One aspect of these interfaces, both audible and visual, is that they have a personality, whether by design or by accident. In the case of an existing commercial device (for example, Samsung i700 device), the internal voice of the cellular telephone has a personality which has been described as “the Lady”. Most current devices are very business-like having short prompts which are to the point and usually lack utterances like “please”, “thank you” or even “like”.
According to certain aspects of the invention a mobile voice communication device includes a wireless transceiver circuit for transmitting and receiving auditory information and data, a processor, and a memory storing executable instruction which when executed on the processor causes the mobile voice communication device to provide a selectable personality associated with a user interface to a user of the mobile voice communication device. The executable instructions include implementing on the device a user interface that employs the different user prompts having a selectable personality, wherein each selectable personality of the plurality of user prompts is defined and mapped to data stored in at least one database in the mobile voice communication device. The mobile voice communication device includes a decoder that recognizes a spoken user input and provides a corresponding recognized word, and a speech synthesizer that synthesizes a word corresponding to the recognized word. The decoder includes a speech recognition engine. The mobile communication device is a cellular telephone.
The mobile voice communication device includes at least one database having one of a pronunciation database, a synthesizer database and a user interface database. The pronunciation database includes data representative of letter-to-phoneme rules and/or explicit pronunciations of a plurality of words and phonetic modification rules. The synthesizer database includes data representative of phoneme-to-sound rules, speed controls and/or pitch controls. The user interface database includes data representative of pre-recorded audible prompts, text associated with audible prompts, screen images and animation scripts. The transceiver circuit has an audio input device and an audio output device. The selectable personalities include at least one of a distinctive voice, accent, word choices, grammatical structures and hidden inclusions.
Another aspect of the present invention includes a method for operating a communication device that includes speech recognition capabilities, and includes implementing on the device a user interface that employs a plurality of different user prompts, wherein each user prompt of the different user prompts is for either soliciting a corresponding spoken input from the user or informing the user about an action or state of the device and each user prompt having a selectable personality from a plurality of different personalities. Each personality of the plurality of different personalities is mapped to a corresponding different one of the different user prompts; and when any one of the personalities is selected by the user of the device, the method includes generating the user prompts that are mapped to the selected personality. Each user prompt of the plurality of user prompts has a corresponding language representation and in generating user prompts for the selected personality the corresponding language representation is also generated through the user interface. The method further includes when generating the corresponding language representation through the user interface of the device also audibly presenting the language representation to the user having the selected personality.

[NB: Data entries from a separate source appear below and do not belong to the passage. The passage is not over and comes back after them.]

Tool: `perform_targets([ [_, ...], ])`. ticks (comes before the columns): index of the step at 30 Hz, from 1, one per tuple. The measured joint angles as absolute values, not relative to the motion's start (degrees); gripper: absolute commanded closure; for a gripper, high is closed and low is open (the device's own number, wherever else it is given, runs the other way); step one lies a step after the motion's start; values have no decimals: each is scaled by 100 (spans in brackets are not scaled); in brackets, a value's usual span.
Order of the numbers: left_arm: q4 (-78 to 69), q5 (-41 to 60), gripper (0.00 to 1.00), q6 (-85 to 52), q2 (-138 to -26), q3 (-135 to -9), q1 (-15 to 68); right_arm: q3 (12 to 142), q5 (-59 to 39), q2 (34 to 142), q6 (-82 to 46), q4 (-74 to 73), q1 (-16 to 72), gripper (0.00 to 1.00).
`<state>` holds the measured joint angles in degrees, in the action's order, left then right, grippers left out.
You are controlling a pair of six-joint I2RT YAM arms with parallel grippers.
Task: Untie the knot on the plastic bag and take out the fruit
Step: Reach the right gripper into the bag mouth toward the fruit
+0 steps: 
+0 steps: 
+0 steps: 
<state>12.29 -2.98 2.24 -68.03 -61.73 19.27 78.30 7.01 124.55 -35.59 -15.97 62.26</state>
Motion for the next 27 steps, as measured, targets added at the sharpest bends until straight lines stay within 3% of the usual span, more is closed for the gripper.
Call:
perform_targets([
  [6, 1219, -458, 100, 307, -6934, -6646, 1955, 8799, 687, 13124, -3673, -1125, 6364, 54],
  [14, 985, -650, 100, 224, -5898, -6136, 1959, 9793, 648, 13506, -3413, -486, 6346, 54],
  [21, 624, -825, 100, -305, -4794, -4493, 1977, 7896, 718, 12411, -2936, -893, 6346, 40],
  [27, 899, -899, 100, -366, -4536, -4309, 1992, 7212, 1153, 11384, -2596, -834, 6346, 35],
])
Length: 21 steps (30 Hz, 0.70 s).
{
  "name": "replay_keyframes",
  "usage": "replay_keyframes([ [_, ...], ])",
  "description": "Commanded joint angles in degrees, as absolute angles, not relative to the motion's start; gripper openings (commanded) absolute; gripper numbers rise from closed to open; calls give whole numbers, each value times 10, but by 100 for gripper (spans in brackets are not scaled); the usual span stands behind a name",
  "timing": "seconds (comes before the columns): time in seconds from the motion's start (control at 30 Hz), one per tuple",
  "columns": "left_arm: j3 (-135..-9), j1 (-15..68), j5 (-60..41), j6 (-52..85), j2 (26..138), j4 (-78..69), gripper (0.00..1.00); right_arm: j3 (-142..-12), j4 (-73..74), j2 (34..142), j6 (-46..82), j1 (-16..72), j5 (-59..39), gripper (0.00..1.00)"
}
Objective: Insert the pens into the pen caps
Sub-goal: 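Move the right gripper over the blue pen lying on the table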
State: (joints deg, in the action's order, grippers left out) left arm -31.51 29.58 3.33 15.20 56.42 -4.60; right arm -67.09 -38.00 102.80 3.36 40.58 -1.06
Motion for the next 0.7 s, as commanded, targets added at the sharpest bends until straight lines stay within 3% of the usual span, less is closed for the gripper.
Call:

The method includes implementing a plurality of user selectable modes having different user prompts, each of the different user prompts having a different personality. The mobile communication device includes a user selectable mode that when chosen randomly selects the personality of the user interfaces, and as such by switching personalities at random can also present multiple personalities to the user, thus, approximating a schizophrenic telephone device. The user selectable personalities can be wirelessly transmitted to the mobile communication device, transmitted through a computer interface or be provided to the mobile communication device as embedded in a memory device.
In general, in another aspect, the invention features a method involving: storing in data storage a plurality of personality data files, each one of which configures a speech-enabled application to mimic a different corresponding personality; receiving an electronic request from a user for a selected one of the personality data files; requesting a payment obligation from the user for the selected personality data file; in response to receiving the payment obligation from the user, electronically transferring the selected personality data file to the user for installation in a device that contains the speech-enabled application.
The foregoing features and advantages of the invention will be apparent from the following more particular description of embodiments of the invention, as illustrated in the accompanying drawings.
Mobile voice communication devices such as cellular telephones and other networked computing devices have multimodal interfaces that can be described as having a particular personality. Since these multimodal interfaces are almost exclusively software products, it is possible to impart a personality to the internal processes. These personality profiles are manifested by the user interfaces of the devices and can be a celebrity, for instance, or a politician, a comedian, or a cartoon character. The user interface of the devices include the audible interface which provides audio prompts as well as the visual interface which provides the text strings displayed on the device display. The prompts can be recorded and repeated in a particular voice, for example, “Mickey Mouse,” “John F, Kennedy,” “Mr. T,” etc. Prompts could also be cast with a particular accent, for example, a Boston, an Indian, or southern accent.
A mobile telephone device uses a speech recognizer circuit, a speech synthesis circuit, logic, changes to embedded data structures and pre-recorded prompts, scripts and images to define the personality of the device which in turn provides a particular personality to the multimodal interfaces. The methods and apparatus described herein are directed at providing customization to the multimodal interfaces and thus to the personality manifested by the mobile communication device.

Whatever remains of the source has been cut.